If you're in orbit, which way is 'down' ?

turd - 22-5-2015 at 11:08

Down is where the acceleration vector (second derivative of the position) points.

Edit: This is probably the Wikipedia page that OP should try to understand: https://en.wikipedia.org/wiki/Delta-v

[Edited on 22-5-2015 by turd]

aga - 22-5-2015 at 11:14

Ah. Good. Mars then.

Praxichys - 22-5-2015 at 11:41

Rods from the gods.

"The system most often described is "an orbiting tungsten telephone pole with small fins and a computer in the back for guidance". The system described in the 2003 United States Air Force report was that of 20-foot-long (6.1 m), 1-foot-diameter (0.30 m) tungsten rods, that are satellite controlled, and have global strike capability, with impact speeds of Mach 10."

http://en.wikipedia.org/wiki/Kinetic_bombardment

Metacelsus - 22-5-2015 at 12:17

If you want to deorbit something, you don't throw it down. You throw it retrograde (opposite to your orbital velocity). 1 m/s wouldn't be enough to deorbit something from the ISS.

blogfast25 - 22-5-2015 at 13:42

Quote: Originally posted by Cheddite Cheese  
If you want to deorbit something, you don't throw it down. You throw it retrograde (opposite to your orbital velocity). 1 m/s wouldn't be enough to deorbit something from the ISS.


The ISS already has a velocity component pointing toward the Earth (it's in effect 'falling' towards Earth, in an orbit). There should be no problem releasing an object from it at 1 m/s.

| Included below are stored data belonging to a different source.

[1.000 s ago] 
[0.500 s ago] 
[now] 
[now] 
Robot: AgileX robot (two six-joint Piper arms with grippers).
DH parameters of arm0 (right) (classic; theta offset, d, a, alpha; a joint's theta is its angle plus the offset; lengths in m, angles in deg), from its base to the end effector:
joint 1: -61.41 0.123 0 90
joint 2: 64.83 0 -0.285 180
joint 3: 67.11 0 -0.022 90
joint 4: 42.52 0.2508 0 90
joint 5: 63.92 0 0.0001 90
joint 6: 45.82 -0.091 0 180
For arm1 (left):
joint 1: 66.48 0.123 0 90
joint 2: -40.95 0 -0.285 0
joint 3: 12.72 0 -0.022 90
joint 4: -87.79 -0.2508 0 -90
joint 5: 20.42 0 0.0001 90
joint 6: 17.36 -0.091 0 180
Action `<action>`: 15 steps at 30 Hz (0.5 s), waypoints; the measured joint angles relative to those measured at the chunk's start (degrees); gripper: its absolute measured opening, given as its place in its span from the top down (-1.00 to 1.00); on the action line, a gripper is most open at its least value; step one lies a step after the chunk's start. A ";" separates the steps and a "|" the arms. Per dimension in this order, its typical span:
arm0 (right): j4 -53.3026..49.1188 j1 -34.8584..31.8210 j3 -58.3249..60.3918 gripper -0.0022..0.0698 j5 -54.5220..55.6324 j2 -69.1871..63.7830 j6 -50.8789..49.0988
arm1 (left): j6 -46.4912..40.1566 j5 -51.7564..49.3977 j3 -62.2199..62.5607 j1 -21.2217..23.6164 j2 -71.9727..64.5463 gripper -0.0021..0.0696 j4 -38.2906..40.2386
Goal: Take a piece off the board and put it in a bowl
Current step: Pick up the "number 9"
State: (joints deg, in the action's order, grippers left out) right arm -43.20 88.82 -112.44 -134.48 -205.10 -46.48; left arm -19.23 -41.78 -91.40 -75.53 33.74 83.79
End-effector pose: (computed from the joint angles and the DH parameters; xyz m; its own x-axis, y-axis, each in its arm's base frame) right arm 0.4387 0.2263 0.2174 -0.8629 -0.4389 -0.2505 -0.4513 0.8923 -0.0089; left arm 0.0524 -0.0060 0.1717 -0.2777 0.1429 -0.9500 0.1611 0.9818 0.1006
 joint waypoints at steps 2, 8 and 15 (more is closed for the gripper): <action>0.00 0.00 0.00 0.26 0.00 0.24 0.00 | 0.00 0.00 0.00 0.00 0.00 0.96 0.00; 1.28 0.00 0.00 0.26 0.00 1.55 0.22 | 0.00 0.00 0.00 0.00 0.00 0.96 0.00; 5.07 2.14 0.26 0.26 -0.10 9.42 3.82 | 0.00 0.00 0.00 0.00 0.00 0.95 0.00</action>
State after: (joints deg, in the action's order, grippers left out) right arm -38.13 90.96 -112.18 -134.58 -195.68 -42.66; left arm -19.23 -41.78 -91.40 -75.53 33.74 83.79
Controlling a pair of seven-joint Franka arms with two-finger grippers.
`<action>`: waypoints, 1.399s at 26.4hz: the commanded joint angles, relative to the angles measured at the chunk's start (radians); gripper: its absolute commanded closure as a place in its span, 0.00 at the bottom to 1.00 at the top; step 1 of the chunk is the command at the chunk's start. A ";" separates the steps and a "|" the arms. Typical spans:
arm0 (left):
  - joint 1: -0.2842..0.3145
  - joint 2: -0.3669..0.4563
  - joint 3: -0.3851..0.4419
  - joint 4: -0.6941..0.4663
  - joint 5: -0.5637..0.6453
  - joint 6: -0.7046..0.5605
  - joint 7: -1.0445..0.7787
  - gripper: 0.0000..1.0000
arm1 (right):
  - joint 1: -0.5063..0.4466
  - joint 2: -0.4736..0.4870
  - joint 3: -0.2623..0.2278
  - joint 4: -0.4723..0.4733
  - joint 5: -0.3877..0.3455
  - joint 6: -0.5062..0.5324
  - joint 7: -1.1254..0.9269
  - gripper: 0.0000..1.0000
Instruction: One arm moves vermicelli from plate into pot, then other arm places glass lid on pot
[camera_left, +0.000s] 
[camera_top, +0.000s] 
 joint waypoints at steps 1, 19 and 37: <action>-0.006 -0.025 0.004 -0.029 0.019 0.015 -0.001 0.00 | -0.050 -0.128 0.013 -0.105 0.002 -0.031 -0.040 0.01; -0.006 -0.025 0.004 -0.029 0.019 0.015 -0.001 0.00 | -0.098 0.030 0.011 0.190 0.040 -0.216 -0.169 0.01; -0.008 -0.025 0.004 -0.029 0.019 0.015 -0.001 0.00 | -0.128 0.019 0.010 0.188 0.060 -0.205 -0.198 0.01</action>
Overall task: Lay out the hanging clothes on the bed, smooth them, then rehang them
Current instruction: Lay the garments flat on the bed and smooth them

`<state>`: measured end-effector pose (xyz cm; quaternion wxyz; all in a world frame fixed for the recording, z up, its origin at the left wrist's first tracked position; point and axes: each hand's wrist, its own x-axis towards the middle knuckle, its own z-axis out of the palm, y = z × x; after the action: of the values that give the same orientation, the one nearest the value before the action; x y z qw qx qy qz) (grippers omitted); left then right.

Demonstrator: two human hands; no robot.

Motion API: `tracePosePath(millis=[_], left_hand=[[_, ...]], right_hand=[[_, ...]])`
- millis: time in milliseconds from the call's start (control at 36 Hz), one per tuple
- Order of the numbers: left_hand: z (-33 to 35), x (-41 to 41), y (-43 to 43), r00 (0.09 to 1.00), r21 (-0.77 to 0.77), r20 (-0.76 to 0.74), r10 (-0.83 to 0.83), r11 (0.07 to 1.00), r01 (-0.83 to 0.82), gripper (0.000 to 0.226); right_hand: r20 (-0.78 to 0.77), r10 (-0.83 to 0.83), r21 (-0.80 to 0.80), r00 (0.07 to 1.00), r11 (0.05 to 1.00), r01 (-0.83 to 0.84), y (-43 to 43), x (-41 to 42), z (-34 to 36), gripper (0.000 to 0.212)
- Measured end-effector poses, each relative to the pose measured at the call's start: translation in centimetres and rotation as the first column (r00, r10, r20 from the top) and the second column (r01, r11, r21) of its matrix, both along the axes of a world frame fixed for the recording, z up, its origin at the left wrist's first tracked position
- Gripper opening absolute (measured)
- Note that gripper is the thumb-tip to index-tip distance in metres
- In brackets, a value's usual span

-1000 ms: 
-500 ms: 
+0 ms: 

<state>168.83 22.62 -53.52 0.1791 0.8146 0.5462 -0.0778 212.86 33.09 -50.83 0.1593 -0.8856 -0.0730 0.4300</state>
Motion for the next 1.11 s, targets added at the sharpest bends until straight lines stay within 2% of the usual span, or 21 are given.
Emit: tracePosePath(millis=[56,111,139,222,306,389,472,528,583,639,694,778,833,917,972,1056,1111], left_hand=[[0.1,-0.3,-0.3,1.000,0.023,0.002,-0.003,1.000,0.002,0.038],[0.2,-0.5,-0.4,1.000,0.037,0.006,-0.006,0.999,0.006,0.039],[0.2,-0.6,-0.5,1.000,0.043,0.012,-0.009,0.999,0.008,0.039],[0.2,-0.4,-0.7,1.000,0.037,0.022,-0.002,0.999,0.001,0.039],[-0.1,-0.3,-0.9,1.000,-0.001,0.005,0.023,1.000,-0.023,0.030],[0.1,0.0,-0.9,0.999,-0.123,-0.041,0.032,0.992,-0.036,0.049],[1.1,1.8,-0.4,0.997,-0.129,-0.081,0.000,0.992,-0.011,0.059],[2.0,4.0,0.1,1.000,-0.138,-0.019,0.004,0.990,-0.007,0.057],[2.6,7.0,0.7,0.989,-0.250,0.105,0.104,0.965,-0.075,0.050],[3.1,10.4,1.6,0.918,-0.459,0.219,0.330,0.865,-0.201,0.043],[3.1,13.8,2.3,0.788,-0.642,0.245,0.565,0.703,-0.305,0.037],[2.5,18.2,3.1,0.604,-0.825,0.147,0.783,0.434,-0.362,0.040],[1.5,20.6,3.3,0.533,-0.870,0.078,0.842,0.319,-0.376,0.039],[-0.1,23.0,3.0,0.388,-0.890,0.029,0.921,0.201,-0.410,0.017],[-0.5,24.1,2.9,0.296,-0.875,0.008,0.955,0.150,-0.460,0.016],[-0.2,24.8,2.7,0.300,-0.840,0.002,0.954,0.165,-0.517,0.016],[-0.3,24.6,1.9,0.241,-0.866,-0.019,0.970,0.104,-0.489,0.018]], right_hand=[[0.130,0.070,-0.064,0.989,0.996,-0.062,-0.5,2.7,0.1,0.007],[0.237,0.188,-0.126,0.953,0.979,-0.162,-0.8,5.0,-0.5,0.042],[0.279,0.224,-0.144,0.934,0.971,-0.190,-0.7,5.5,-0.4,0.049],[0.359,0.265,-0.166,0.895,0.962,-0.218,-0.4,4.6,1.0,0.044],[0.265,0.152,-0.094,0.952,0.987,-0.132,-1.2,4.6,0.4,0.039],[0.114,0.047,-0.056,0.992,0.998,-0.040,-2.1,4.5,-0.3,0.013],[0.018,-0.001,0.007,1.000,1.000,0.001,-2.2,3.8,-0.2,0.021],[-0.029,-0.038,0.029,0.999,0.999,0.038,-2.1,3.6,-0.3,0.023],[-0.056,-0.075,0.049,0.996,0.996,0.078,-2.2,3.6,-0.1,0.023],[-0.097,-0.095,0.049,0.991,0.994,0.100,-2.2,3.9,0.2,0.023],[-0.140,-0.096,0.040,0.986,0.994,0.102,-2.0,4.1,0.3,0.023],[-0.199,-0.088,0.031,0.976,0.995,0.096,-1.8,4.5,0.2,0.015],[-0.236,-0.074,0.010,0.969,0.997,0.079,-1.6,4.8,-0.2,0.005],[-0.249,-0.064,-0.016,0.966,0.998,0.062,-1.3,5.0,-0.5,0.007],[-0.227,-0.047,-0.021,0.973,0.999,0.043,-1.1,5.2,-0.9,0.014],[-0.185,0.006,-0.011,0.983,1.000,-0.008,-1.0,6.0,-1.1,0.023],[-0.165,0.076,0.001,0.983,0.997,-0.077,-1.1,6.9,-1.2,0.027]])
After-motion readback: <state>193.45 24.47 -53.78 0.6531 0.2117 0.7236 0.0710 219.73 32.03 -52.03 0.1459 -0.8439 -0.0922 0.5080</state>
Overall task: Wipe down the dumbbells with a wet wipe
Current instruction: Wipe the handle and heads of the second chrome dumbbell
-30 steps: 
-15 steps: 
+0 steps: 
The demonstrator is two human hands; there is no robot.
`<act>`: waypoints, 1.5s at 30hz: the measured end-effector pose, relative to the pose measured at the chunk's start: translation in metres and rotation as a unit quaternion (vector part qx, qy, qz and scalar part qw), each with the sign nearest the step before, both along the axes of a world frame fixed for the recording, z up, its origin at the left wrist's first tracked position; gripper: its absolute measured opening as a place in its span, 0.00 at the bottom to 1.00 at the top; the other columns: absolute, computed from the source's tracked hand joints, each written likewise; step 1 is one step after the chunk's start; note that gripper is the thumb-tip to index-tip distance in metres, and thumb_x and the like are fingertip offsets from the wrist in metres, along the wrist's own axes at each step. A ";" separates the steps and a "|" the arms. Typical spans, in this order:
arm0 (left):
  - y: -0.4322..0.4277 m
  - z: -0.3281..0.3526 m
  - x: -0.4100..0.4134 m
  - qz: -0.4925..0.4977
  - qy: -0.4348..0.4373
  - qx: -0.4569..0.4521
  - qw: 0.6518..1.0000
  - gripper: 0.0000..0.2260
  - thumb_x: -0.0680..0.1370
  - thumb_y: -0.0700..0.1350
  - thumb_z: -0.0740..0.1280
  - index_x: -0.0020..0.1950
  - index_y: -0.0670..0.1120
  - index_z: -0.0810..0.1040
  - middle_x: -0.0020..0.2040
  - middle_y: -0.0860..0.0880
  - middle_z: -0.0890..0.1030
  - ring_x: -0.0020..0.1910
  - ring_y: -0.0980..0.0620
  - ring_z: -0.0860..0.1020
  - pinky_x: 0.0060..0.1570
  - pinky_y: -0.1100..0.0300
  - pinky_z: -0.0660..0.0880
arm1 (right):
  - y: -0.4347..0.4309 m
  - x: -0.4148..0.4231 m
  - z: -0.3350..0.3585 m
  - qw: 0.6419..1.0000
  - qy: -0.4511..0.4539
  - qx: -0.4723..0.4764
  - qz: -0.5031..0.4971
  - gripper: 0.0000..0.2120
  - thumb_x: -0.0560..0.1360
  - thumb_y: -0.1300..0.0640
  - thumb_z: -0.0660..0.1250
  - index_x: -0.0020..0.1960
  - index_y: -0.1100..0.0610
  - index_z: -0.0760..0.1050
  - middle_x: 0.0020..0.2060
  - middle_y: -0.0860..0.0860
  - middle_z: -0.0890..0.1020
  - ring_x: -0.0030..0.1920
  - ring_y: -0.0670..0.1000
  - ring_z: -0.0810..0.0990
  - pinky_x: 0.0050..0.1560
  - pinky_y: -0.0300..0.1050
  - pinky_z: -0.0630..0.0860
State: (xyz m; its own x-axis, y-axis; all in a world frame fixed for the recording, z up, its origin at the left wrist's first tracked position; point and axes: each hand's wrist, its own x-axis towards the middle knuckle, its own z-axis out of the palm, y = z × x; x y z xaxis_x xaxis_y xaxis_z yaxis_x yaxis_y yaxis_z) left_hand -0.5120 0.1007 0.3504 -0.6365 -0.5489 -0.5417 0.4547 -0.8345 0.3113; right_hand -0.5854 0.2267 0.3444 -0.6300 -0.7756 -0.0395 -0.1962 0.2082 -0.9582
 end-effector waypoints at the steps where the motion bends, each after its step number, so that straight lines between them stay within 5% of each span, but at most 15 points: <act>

Metacelsus - 22-5-2015 at 13:58

You might have already seen this, but it does a good job explaining stuff.
https://what-if.xkcd.com/58/

The ISS has an acceleration pointed towards (more or less) the center of the Earth, but its velocity is almost all horizontal. The ISS has apogee of 416 km and perigee of 409 km (on average), so its orbital eccentricity is quite low.

SupFanat - 22-5-2015 at 14:21

The question is whether such small speed as just 1 m/s towards Earth is enough for some physical body to leave the orbit.

Another question - could some object be thrown from geostationary orbit (or similar high orbit) down to Earth with small speed (it's about 36 million meters above Earth so it would take about million seconds or 11.6 days with speed 36 m/s).

jock88 - 22-5-2015 at 14:25


I think 'down' in the case of the original question is towards the surface of the earth (at the time of throwing).

Assuming no air resistance, an object thrown towards the surface of the earth (or towards its center) at a velocity of 1m/sec will initially have an velocity of about 17000 miles per hour in the direction of a circle going around the earth (orbital path and speed of shuttle) and a velocity of 1m per second in the direction straight 'down'. The 17000 miles per second direction will stay the same and the downward vector (or speed if ya like) will get larger and larger. Assuming no burn up/no air resistance it will hit the earth at an angle. (so there you have it).

blogfast25 - 22-5-2015 at 14:28

Quote: Originally posted by Cheddite Cheese  
You might have already seen this, but it does a good job explaining stuff.
https://what-if.xkcd.com/58/

The ISS has an acceleration pointed towards (more or less) the center of the Earth, but its velocity is almost all horizontal. The ISS has apogee of 416 km and perigee of 409 km (on average), so its orbital eccentricity is quite low.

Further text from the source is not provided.